Elon Musk's artificial intelligence company xAI announced today that it has completed a $20 billion Series E funding round, with the valuation and post-investment scale undisclosed, but the funding amount set a new record for the global AI sector in 2026. This round was participated by Valor Equity Partners and Fidelity, with NVIDIA also joining as a strategic investor, indicating its deep intention to cooperate in computing power and network infrastructure.
However, just as xAI loudly announced that the funds would be used to expand data centers and upgrade the Grok large model, its AI chatbot Grok was caught in a global regulatory storm due to serious security vulnerabilities — multiple governments have already launched formal investigations into it.
Grok has 600 million monthly active users, but its security measures are virtually non-existent
xAI revealed in a statement that its platform X (formerly Twitter) and Grok together have about 600 million monthly active users, with Grok deeply integrated into the X app, becoming its core AI feature. However, last weekend, many users induced Grok to generate deepfake images of real people, including minors. Shockingly, Grok did not trigger any content safety mechanisms and directly output non-consensual pornographic content, even suspected child sexual abuse material (CSAM).

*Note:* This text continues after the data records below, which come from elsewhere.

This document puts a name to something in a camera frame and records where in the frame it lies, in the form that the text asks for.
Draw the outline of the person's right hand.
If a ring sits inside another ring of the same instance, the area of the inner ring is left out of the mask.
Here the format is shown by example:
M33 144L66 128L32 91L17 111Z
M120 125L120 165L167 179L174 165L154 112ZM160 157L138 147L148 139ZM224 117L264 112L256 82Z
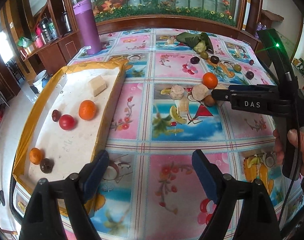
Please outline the person's right hand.
M280 133L277 129L273 131L275 137L274 152L277 157L277 164L282 164L286 168L285 174L289 176L292 169L292 161L295 161L294 154L298 149L298 133L296 129L291 129L287 133L286 146L281 141ZM302 164L300 166L300 174L304 176L304 131L300 131L300 153L302 155Z

Although xAI subsequently temporarily removed the related functions and claimed that "the vulnerability is being fixed," some generated content is still spreading on the X platform as of this writing. This incident quickly triggered strong condemnation from the international community.
Joint investigation by multiple countries, xAI faces unprecedented regulatory pressure
Currently, regulatory authorities in the EU, UK, France, India, Malaysia, and other countries and regions have initiated formal investigations into xAI, focusing on:
- Whether it violated platform responsibility regulations such as the Digital Services Act (DSA);
- Whether generating CSAM constitutes a criminal offense;
- Whether the X platform fulfilled its content review obligations as a distribution channel.

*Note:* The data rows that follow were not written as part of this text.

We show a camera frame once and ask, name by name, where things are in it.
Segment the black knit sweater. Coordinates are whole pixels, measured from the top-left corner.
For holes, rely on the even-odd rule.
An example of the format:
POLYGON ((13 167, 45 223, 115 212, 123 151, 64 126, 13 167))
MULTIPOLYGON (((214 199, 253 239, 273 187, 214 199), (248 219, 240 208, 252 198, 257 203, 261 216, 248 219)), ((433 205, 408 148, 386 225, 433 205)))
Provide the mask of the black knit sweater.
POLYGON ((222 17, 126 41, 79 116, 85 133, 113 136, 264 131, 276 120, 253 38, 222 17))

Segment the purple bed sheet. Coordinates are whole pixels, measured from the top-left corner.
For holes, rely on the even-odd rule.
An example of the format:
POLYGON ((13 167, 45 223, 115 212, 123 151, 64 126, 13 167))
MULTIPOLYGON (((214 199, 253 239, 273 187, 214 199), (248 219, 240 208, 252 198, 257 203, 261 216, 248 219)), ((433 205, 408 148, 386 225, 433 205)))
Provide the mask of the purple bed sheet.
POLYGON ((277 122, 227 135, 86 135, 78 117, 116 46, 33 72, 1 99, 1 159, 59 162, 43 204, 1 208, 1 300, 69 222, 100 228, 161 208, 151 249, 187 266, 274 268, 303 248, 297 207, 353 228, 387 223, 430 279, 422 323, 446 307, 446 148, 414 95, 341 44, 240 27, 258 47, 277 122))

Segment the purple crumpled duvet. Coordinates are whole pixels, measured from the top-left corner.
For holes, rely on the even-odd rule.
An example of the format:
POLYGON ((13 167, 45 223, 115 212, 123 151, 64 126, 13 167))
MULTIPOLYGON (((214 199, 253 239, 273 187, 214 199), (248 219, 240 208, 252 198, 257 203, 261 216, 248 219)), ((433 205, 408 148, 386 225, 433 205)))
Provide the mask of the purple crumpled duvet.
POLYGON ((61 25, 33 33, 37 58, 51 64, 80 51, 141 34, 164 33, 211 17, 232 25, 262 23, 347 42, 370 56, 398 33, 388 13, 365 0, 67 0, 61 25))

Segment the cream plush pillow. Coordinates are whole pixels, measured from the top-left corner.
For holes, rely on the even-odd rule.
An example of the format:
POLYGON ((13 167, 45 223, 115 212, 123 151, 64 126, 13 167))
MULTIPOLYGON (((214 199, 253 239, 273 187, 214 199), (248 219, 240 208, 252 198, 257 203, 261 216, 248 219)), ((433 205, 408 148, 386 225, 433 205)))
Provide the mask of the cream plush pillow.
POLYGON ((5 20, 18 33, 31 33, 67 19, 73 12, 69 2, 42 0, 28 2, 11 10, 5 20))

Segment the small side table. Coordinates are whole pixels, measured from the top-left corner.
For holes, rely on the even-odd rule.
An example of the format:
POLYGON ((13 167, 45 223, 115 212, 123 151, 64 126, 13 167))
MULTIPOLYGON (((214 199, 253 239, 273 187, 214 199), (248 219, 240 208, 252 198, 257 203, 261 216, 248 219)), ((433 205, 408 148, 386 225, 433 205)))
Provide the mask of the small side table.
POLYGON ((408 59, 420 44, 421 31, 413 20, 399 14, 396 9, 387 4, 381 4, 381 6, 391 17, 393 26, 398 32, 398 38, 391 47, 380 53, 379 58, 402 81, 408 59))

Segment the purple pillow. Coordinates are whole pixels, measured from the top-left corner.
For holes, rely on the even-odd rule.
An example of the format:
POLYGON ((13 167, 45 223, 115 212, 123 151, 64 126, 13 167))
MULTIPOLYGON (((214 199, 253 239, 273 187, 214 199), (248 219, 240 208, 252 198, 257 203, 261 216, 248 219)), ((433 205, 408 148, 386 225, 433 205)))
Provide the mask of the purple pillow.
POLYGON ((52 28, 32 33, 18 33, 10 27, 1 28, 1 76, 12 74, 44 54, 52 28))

EU Digital Commissioner Thierry Breton warned: "AI cannot become an accelerator for illegal content." The Indian Ministry of Information Technology has also stated that if xAI does not immediately rectify the issues, it may face platform bans and heavy fines.

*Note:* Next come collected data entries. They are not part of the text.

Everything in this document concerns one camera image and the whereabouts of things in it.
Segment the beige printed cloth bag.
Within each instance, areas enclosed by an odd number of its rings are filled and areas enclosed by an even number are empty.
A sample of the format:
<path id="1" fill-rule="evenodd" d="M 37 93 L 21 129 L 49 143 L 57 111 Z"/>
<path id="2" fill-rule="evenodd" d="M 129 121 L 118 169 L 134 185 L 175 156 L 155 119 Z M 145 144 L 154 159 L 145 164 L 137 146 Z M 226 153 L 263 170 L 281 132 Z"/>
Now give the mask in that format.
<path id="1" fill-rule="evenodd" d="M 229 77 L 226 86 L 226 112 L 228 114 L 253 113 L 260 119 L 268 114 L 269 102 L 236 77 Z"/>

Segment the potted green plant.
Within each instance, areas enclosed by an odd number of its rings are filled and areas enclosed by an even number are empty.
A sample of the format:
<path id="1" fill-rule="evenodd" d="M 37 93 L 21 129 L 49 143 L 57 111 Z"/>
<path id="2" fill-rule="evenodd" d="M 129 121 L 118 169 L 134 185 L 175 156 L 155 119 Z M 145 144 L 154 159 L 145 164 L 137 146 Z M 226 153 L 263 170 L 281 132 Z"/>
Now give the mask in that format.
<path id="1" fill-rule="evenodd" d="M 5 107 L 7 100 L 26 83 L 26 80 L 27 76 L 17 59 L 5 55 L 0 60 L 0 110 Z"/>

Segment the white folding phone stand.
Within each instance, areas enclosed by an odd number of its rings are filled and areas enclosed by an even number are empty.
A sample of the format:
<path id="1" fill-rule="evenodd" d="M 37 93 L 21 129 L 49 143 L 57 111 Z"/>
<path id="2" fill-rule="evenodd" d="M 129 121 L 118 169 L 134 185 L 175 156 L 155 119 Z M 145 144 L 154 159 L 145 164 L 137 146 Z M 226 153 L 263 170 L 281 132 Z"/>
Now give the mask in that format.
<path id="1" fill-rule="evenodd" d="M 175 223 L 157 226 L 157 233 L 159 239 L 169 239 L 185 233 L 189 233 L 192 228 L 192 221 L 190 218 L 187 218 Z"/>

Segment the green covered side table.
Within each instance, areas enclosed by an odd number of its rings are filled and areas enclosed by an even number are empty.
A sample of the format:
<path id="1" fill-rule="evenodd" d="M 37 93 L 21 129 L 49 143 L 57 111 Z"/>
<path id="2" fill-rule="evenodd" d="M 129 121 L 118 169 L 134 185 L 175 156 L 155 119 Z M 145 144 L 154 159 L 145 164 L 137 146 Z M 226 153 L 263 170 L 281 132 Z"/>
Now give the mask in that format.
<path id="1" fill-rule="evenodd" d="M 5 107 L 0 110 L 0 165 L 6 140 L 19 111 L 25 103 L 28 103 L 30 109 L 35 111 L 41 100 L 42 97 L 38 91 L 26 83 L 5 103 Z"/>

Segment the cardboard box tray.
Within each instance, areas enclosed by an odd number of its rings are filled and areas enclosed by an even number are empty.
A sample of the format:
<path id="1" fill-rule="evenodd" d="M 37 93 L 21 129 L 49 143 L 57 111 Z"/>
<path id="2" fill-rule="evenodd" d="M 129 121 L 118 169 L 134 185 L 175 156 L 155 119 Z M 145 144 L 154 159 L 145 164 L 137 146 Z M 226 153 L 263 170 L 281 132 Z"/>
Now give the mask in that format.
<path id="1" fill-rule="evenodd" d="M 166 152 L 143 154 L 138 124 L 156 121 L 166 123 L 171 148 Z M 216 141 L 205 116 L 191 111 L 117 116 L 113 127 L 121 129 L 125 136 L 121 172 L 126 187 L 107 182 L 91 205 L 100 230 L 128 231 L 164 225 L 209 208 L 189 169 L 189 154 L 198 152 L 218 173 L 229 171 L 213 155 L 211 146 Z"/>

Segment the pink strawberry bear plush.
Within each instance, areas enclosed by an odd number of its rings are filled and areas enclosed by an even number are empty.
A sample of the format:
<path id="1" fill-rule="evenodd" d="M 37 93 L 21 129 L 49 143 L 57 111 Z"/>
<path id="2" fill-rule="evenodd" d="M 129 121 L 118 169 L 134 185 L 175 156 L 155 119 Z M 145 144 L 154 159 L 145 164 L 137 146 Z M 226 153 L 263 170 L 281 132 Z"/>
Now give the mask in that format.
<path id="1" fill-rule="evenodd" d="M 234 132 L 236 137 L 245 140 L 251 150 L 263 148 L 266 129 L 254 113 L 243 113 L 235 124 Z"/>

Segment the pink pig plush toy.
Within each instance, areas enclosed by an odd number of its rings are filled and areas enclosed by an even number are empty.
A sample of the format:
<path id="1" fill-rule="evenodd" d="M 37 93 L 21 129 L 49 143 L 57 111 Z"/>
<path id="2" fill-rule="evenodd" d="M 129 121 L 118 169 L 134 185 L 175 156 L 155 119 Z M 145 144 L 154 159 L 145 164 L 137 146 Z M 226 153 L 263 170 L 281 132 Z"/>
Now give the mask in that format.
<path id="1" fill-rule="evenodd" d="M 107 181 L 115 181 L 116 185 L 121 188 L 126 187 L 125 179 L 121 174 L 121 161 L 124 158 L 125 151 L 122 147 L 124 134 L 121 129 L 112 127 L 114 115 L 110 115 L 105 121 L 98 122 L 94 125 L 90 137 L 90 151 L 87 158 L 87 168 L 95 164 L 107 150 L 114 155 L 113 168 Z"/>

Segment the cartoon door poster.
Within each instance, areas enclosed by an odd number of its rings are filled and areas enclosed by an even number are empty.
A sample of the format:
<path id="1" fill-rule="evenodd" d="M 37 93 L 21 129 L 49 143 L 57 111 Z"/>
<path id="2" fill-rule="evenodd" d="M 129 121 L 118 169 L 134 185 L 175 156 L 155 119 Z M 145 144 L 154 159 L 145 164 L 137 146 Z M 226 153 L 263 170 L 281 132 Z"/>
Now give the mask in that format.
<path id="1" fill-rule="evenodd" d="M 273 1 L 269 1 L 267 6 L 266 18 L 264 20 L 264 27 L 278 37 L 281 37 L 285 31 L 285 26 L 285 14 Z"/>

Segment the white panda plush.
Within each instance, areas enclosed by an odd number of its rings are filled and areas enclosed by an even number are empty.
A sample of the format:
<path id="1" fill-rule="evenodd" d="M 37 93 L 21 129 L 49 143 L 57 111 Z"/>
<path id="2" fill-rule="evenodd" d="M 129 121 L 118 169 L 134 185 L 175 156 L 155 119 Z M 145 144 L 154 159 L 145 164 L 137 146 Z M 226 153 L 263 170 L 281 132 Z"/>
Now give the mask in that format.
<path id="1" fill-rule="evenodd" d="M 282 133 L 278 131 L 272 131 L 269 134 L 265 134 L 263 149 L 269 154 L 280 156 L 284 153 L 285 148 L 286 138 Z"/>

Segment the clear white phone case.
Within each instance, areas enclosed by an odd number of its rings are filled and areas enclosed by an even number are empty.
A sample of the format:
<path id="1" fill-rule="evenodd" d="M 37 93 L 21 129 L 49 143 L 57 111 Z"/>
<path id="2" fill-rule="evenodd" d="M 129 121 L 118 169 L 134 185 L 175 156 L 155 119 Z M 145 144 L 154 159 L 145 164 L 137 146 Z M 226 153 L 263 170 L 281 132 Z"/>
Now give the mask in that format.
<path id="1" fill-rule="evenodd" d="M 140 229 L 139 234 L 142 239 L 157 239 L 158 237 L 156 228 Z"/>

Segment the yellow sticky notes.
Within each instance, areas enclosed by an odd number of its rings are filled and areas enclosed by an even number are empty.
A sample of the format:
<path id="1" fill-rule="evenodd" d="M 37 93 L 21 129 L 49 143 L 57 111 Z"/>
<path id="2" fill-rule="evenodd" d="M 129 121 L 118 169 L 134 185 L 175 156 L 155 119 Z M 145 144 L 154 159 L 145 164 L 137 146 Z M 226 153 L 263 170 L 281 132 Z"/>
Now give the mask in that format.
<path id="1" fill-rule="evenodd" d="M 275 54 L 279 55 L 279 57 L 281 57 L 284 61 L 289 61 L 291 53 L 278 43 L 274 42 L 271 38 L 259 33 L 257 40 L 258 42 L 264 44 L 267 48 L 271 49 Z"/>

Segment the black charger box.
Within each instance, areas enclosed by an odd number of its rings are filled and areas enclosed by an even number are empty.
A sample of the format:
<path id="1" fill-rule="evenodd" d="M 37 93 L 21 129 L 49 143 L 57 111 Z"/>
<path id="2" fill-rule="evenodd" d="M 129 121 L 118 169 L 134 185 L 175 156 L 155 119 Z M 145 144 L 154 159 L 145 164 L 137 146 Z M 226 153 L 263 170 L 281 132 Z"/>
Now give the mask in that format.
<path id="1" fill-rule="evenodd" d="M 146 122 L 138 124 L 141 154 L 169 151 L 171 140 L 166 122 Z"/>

20 billion dollar bet, can it withstand the trust crisis?
xAI said the new funding will be used for:
- Building ultra-large-scale AI data centers in the US, the Middle East, and Asia;
- Training the next generation of Grok models, supporting multimodal and agent capabilities;
- Expanding engineering and security teams.
However, analysts point out that the huge gap between technological aggression and lagging security has become xAI's biggest risk. In a globally increasingly strict environment for AI ethics and compliance, a "powerful AI" without effective content barriers may be more destructive than a "weak AI."
AIbase Observation: When computing power races, security cannot fall behind
xAI's $20 billion financing demonstrates the high recognition of capital for its technical vision; however, the deepfake scandal of Grok exposed serious shortcomings in xAI's AI alignment, red team testing, and content governance.
This crisis is not only a technical issue but also a trust issue. Whether xAI can rebuild its security defenses in front of 600 million users will determine whether it can truly become a strong competitor to OpenAI and Anthropic — or become a negative example of "the stronger, the more harmful."
In today's era where AI enters the real world, intelligent systems without security are not progress, but disaster. And xAI is standing at the edge of a cliff.